Your answer must be an exact copy of all the entries.

---------------

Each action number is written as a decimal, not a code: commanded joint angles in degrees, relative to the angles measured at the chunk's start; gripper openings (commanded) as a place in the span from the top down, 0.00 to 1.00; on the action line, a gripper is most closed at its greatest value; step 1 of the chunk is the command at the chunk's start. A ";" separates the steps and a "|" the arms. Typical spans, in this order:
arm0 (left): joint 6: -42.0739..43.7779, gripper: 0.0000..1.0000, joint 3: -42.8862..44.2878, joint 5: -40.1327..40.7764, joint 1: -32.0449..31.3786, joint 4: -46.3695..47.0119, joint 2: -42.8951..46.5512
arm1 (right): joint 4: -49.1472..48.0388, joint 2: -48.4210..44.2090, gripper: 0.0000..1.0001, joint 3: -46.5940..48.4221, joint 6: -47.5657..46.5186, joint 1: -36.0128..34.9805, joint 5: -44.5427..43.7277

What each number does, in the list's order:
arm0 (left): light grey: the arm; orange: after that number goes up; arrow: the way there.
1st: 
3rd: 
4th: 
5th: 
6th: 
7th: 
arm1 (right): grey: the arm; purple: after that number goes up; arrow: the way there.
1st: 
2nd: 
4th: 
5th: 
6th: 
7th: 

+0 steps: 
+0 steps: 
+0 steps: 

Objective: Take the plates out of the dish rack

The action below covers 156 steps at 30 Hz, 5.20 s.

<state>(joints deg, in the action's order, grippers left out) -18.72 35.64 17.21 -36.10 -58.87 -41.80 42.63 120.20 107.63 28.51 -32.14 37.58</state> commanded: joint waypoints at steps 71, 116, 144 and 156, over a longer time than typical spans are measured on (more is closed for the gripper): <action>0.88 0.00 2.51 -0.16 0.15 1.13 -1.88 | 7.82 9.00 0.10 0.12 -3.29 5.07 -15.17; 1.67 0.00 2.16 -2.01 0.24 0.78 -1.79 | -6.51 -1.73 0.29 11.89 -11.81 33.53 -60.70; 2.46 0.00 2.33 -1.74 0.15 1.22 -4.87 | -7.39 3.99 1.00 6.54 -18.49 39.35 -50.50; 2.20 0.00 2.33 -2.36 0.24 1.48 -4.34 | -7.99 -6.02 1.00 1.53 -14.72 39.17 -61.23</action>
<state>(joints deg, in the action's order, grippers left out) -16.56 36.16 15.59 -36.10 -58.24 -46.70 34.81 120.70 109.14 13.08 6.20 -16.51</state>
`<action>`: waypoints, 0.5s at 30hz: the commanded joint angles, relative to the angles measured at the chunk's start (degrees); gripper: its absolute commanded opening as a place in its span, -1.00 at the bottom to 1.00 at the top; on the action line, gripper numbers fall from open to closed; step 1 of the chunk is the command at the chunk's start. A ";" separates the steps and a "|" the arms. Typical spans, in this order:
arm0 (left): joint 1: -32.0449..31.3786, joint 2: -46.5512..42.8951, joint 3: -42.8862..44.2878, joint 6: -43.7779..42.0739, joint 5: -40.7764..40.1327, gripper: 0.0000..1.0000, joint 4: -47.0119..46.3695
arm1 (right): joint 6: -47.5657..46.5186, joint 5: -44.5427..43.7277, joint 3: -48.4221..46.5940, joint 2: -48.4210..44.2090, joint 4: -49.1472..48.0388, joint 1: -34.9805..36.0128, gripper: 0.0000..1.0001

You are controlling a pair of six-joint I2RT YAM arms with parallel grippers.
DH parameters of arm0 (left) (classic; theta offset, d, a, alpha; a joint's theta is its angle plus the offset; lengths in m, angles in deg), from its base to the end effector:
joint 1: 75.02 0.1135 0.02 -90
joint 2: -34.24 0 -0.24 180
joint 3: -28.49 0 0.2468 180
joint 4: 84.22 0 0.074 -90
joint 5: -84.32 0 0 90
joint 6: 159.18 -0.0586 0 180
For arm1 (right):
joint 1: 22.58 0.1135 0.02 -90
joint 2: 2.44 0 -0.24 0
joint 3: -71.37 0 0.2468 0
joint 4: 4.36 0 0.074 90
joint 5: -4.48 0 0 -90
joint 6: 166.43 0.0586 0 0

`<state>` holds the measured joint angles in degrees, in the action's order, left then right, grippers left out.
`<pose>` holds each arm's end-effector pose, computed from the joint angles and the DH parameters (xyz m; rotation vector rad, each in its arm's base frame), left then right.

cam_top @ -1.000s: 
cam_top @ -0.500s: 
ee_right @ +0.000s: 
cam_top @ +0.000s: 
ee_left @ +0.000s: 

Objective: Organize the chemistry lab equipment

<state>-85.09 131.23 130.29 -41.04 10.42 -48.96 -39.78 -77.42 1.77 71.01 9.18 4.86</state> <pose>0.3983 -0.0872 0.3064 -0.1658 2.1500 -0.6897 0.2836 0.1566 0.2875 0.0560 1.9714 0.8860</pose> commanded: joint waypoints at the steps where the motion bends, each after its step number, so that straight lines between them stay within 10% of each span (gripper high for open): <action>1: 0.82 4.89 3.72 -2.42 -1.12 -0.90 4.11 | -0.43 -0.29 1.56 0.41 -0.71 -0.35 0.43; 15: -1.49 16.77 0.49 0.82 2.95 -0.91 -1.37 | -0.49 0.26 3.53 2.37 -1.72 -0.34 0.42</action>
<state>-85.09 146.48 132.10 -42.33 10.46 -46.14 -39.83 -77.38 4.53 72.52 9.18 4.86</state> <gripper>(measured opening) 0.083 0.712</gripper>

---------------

» Worked solution:
Each action number is written as a decimal, not a code: commanded joint angles in degrees, relative to the angles measured at the chunk's start; gripper openings (commanded) as a place in the span from the top down, 0.00 to 1.00; on the action line, a gripper is most closed at its greatest value; step 1 of the chunk is the command at the chunk's start. A ";" separates the steps and a "|" the arms. Typical spans, in this order:
arm0 (left): joint 6: -42.0739..43.7779, gripper: 0.0000..1.0000, joint 3: -42.8862..44.2878, joint 5: -40.1327..40.7764, joint 1: -32.0449..31.3786, joint 4: -46.3695..47.0119, joint 2: -42.8951..46.5512
arm1 (right): joint 4: -49.1472..48.0388, joint 2: -48.4210..44.2090, gripper: 0.0000..1.0001, joint 3: -46.5940..48.4221, joint 6: -47.5657..46.5186, joint 1: -36.0128..34.9805, joint 5: -44.5427..43.7277

What each number does, in the list's order:
arm0 (left): light grey: the arm; orange: after that number goes up; arrow: the way there.
1st: 
3rd: 
4th: 
5th: 
6th: 
7th: 
arm1 (right): grey: the arm; purple: after that number goes up; arrow: the way there.
1st: 
2nd: 
4th: 
5th: 
6th: 
7th: 

+0 steps: 
+0 steps: 
+0 steps: 

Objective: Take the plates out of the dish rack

The action below covers 156 steps at 30 Hz, 5.20 s.

<state>(joints deg, in the action's order, grippers left out) -18.72 35.64 17.21 -36.10 -58.87 -41.80 42.63 120.20 107.63 28.51 -32.14 37.58</state> commanded: joint waypoints at steps 71, 116, 144 and 156, over a longer time than typical spans are measured on (more is closed for the gripper): <action>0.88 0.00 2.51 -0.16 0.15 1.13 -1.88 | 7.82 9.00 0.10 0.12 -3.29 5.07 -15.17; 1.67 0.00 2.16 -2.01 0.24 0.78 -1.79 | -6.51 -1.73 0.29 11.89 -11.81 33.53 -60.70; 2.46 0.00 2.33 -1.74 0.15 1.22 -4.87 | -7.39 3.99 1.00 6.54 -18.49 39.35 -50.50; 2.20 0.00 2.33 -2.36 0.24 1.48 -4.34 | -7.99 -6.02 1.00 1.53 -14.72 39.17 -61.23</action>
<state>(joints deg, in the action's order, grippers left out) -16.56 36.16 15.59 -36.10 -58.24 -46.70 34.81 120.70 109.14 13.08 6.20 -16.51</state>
`<action>`: waypoints, 0.5s at 30hz: the commanded joint angles, relative to the angles measured at the chunk's start (degrees); gripper: its absolute commanded opening as a place in its span, -1.00 at the bottom to 1.00 at the top; on the action line, gripper numbers fall from open to closed; step 1 of the chunk is the command at the chunk's start. A ";" separates the steps and a "|" the arms. Typical spans, in this order:
arm0 (left): joint 1: -32.0449..31.3786, joint 2: -46.5512..42.8951, joint 3: -42.8862..44.2878, joint 6: -43.7779..42.0739, joint 5: -40.7764..40.1327, gripper: 0.0000..1.0000, joint 4: -47.0119..46.3695
arm1 (right): joint 6: -47.5657..46.5186, joint 5: -44.5427..43.7277, joint 3: -48.4221..46.5940, joint 2: -48.4210..44.2090, joint 4: -49.1472..48.0388, joint 1: -34.9805..36.0128, gripper: 0.0000..1.0001

You are controlling a pair of six-joint I2RT YAM arms with parallel grippers.
DH parameters of arm0 (left) (classic; theta offset, d, a, alpha; a joint's theta is its angle plus the offset; lengths in m, angles in deg), from its base to the end effector:
joint 1: 75.02 0.1135 0.02 -90
joint 2: -34.24 0 -0.24 180
joint 3: -28.49 0 0.2468 180
joint 4: 84.22 0 0.074 -90
joint 5: -84.32 0 0 90
joint 6: 159.18 -0.0586 0 180
For arm1 (right):
joint 1: 22.58 0.1135 0.02 -90
joint 2: 2.44 0 -0.24 0
joint 3: -71.37 0 0.2468 0
joint 4: 4.36 0 0.074 90
joint 5: -4.48 0 0 -90
joint 6: 166.43 0.0586 0 0

`<state>` holds the measured joint angles in degrees, in the action's order, left then right, grippers left out.
`<pose>` holds each arm's end-effector pose, computed from the joint angles and the DH parameters (xyz m; rotation vector rad, each in its arm's base frame), left then right.

cam_top @ -1.000s: 
cam_top @ -0.500s: 
ee_right @ +0.000s: 
cam_top @ +0.000s: 
ee_left @ +0.000s: 

Objective: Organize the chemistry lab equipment

<state>-85.09 131.23 130.29 -41.04 10.42 -48.96 -39.78 -77.42 1.77 71.01 9.18 4.86</state> <pose>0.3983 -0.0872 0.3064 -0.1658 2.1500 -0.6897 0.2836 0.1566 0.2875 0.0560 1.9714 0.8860</pose> commanded: joint waypoints at the steps where the motion bends, each after its step number, so that straight lines between them stay within 10% of each span (gripper high for open): <action>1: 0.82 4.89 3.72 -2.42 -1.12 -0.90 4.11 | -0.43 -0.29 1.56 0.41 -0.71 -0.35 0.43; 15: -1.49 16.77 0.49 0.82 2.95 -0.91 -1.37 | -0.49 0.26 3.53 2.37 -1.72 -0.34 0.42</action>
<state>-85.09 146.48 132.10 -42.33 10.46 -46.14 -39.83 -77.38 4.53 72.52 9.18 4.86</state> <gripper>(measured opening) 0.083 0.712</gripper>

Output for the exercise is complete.